Transcribe the full listing exactly.

*** Dataset excerpt Section Begins ***

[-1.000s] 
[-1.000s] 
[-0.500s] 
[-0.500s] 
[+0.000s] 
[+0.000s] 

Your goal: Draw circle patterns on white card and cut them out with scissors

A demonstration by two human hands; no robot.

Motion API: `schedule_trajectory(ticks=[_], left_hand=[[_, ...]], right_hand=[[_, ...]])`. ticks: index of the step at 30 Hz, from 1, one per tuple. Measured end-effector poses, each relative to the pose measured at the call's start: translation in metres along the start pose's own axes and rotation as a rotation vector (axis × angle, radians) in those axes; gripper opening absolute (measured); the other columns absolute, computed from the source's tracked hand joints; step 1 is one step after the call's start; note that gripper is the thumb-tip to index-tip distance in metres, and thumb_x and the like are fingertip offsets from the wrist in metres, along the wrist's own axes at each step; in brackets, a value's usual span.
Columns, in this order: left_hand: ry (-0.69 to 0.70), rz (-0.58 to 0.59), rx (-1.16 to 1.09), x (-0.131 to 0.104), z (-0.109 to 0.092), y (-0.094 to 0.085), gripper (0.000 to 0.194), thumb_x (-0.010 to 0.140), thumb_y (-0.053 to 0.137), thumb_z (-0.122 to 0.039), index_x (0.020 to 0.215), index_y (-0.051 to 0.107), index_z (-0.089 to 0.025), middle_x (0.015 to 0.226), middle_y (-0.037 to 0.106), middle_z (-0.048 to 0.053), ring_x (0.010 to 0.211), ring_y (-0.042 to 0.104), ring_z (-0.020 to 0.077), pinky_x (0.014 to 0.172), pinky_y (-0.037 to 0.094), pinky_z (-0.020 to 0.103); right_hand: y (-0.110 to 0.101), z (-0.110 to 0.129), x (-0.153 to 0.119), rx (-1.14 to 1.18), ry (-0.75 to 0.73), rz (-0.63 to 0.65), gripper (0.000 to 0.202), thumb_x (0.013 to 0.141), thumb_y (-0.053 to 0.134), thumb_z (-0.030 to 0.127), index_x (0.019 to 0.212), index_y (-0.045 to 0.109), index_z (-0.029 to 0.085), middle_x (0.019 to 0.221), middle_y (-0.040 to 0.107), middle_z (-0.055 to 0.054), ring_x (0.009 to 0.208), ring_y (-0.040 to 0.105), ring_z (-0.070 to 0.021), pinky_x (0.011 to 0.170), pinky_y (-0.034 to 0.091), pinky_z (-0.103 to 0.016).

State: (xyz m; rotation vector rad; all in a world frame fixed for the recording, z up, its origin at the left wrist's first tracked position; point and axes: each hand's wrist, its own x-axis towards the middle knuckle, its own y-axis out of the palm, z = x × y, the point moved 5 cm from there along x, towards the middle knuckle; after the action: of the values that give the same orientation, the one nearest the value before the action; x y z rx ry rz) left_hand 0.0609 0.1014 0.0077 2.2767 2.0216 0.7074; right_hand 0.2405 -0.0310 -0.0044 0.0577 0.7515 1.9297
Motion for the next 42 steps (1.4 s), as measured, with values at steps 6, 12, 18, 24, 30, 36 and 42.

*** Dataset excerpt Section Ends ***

Response –
[-1.000s] 
[-1.000s] 
[-0.500s] 
[-0.500s] 
[+0.000s] 
[+0.000s] 

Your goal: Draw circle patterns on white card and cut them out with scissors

A demonstration by two human hands; no robot.

Motion API: `schedule_trajectory(ticks=[_], left_hand=[[_, ...]], right_hand=[[_, ...]])`. ticks: index of the step at 30 Hz, from 1, one per tuple. Measured end-effector poses, each relative to the pose measured at the call's start: translation in metres along the start pose's own axes and rotation as a rotation vector (axis × angle, radians) in those axes; gripper opening absolute (measured); the other columns absolute, computed from the source's tracked hand joints; step 1 is one step after the call's start; note that gripper is the thumb-tip to index-tip distance in metres, and thumb_x and the like are fingertip offsets from the wrist in metres, along the wrist's own axes at each step; in brackets, a value's usual span.
Columns, in this order: left_hand: ry (-0.69 to 0.70), rz (-0.58 to 0.59), rx (-1.16 to 1.09), x (-0.131 to 0.104), z (-0.109 to 0.092), y (-0.094 to 0.085), gripper (0.000 to 0.194), thumb_x (-0.010 to 0.140), thumb_y (-0.053 to 0.137), thumb_z (-0.122 to 0.039), index_x (0.020 to 0.215), index_y (-0.051 to 0.107), index_z (-0.089 to 0.025), middle_x (0.015 to 0.226), middle_y (-0.037 to 0.106), middle_z (-0.048 to 0.053), ring_x (0.010 to 0.211), ring_y (-0.042 to 0.104), ring_z (-0.020 to 0.077), pinky_x (0.014 to 0.172), pinky_y (-0.037 to 0.094), pinky_z (-0.020 to 0.103); right_hand: y (-0.110 to 0.101), z (-0.110 to 0.129), x (-0.153 to 0.119), rx (-1.14 to 1.18), ry (-0.75 to 0.73), rz (-0.63 to 0.65), gripper (0.000 to 0.202), thumb_x (0.013 to 0.141), thumb_y (-0.053 to 0.134), thumb_z (-0.030 to 0.127), index_x (0.019 to 0.212), index_y (-0.045 to 0.109), index_z (-0.029 to 0.085), middle_x (0.019 to 0.221), middle_y (-0.040 to 0.107), middle_z (-0.055 to 0.054), ring_x (0.009 to 0.208), ring_y (-0.040 to 0.105), ring_z (-0.070 to 0.021), pinky_x (0.011 to 0.170), pinky_y (-0.034 to 0.091), pinky_z (-0.103 to 0.016).

State: (xyz m; rotation vector rad; all in a world frame fixed for the recording, z up, its origin at the left wrist's first tracked position; point and axes: each hand's wrist, its own x-axis towards the middle knuckle, its own y-axis out of the palm, z = x × y, the point moved 5 cm from there along x, towards the middle knuckle; after the action: of the values that give the same orientation, the one nearest the value before the action; x y z rx ry rz) left_hand 0.0609 0.1014 0.0077 2.2767 2.0216 0.7074; right_hand 0.2405 -0.0310 -0.0044 0.0577 0.7515 1.9297
Motion for the next 42 steps (1.4 s), as measured, with values at steps 6, 12, 18, 24, 30, 36 and 42.

Output for this exercise is now complete.